Task to complete ▸
Could you print the data that follows exactly as given?

Exercise data ▸
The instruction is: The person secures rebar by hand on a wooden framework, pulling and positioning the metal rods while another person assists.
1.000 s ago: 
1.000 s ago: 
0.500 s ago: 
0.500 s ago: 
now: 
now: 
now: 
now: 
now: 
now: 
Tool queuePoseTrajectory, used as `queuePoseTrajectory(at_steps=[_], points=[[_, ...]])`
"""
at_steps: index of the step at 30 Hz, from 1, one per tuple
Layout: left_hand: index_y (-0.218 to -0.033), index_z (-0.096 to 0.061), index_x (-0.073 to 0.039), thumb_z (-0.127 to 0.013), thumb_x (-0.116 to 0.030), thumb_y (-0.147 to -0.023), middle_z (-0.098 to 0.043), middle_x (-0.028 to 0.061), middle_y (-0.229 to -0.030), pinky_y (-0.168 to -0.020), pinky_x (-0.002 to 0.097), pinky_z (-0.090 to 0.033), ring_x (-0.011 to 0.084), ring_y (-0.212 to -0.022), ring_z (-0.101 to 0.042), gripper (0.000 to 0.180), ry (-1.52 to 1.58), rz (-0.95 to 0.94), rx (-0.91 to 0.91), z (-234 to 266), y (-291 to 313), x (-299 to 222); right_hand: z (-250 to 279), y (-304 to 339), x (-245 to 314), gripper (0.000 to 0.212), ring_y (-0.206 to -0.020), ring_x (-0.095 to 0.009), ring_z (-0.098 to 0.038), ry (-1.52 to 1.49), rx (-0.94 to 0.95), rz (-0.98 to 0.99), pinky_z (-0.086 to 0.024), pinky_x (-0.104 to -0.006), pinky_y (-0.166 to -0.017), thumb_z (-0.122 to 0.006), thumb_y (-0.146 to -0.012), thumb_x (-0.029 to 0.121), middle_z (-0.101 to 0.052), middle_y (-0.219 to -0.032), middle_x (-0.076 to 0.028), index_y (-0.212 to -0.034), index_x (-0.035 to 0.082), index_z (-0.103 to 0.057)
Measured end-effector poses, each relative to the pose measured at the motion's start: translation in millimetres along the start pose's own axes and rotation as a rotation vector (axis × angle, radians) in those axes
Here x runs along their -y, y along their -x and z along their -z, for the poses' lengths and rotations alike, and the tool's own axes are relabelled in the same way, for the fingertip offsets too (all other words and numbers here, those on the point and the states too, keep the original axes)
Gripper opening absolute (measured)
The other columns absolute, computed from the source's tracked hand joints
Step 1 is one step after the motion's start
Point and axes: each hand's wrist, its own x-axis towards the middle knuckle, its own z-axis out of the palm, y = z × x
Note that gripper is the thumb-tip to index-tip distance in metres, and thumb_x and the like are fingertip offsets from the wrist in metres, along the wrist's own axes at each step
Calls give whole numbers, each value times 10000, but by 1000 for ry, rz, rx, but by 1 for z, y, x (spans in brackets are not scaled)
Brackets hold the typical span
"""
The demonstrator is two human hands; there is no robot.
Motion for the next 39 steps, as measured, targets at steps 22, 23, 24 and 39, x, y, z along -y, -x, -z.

Exercise response ▸
The instruction is: The person secures rebar by hand on a wooden framework, pulling and positioning the metal rods while another person assists.
1.000 s ago: 
1.000 s ago: 
0.500 s ago: 
0.500 s ago: 
now: 
now: 
now: 
now: 
now: 
now: 
Tool queuePoseTrajectory, used as `queuePoseTrajectory(at_steps=[_], points=[[_, ...]])`
"""
at_steps: index of the step at 30 Hz, from 1, one per tuple
Layout: left_hand: index_y (-0.218 to -0.033), index_z (-0.096 to 0.061), index_x (-0.073 to 0.039), thumb_z (-0.127 to 0.013), thumb_x (-0.116 to 0.030), thumb_y (-0.147 to -0.023), middle_z (-0.098 to 0.043), middle_x (-0.028 to 0.061), middle_y (-0.229 to -0.030), pinky_y (-0.168 to -0.020), pinky_x (-0.002 to 0.097), pinky_z (-0.090 to 0.033), ring_x (-0.011 to 0.084), ring_y (-0.212 to -0.022), ring_z (-0.101 to 0.042), gripper (0.000 to 0.180), ry (-1.52 to 1.58), rz (-0.95 to 0.94), rx (-0.91 to 0.91), z (-234 to 266), y (-291 to 313), x (-299 to 222); right_hand: z (-250 to 279), y (-304 to 339), x (-245 to 314), gripper (0.000 to 0.212), ring_y (-0.206 to -0.020), ring_x (-0.095 to 0.009), ring_z (-0.098 to 0.038), ry (-1.52 to 1.49), rx (-0.94 to 0.95), rz (-0.98 to 0.99), pinky_z (-0.086 to 0.024), pinky_x (-0.104 to -0.006), pinky_y (-0.166 to -0.017), thumb_z (-0.122 to 0.006), thumb_y (-0.146 to -0.012), thumb_x (-0.029 to 0.121), middle_z (-0.101 to 0.052), middle_y (-0.219 to -0.032), middle_x (-0.076 to 0.028), index_y (-0.212 to -0.034), index_x (-0.035 to 0.082), index_z (-0.103 to 0.057)
Measured end-effector poses, each relative to the pose measured at the motion's start: translation in millimetres along the start pose's own axes and rotation as a rotation vector (axis × angle, radians) in those axes
Here x runs along their -y, y along their -x and z along their -z, for the poses' lengths and rotations alike, and the tool's own axes are relabelled in the same way, for the fingertip offsets too (all other words and numbers here, those on the point and the states too, keep the original axes)
Gripper opening absolute (measured)
The other columns absolute, computed from the source's tracked hand joints
Step 1 is one step after the motion's start
Point and axes: each hand's wrist, its own x-axis towards the middle knuckle, its own z-axis out of the palm, y = z × x
Note that gripper is the thumb-tip to index-tip distance in metres, and thumb_x and the like are fingertip offsets from the wrist in metres, along the wrist's own axes at each step
Calls give whole numbers, each value times 10000, but by 1000 for ry, rz, rx, but by 1 for z, y, x (spans in brackets are not scaled)
Brackets hold the typical span
"""
The demonstrator is two human hands; there is no robot.
Motion for the next 39 steps, as measured, targets at steps 22, 23, 24 and 39, x, y, z along -y, -x, -z.

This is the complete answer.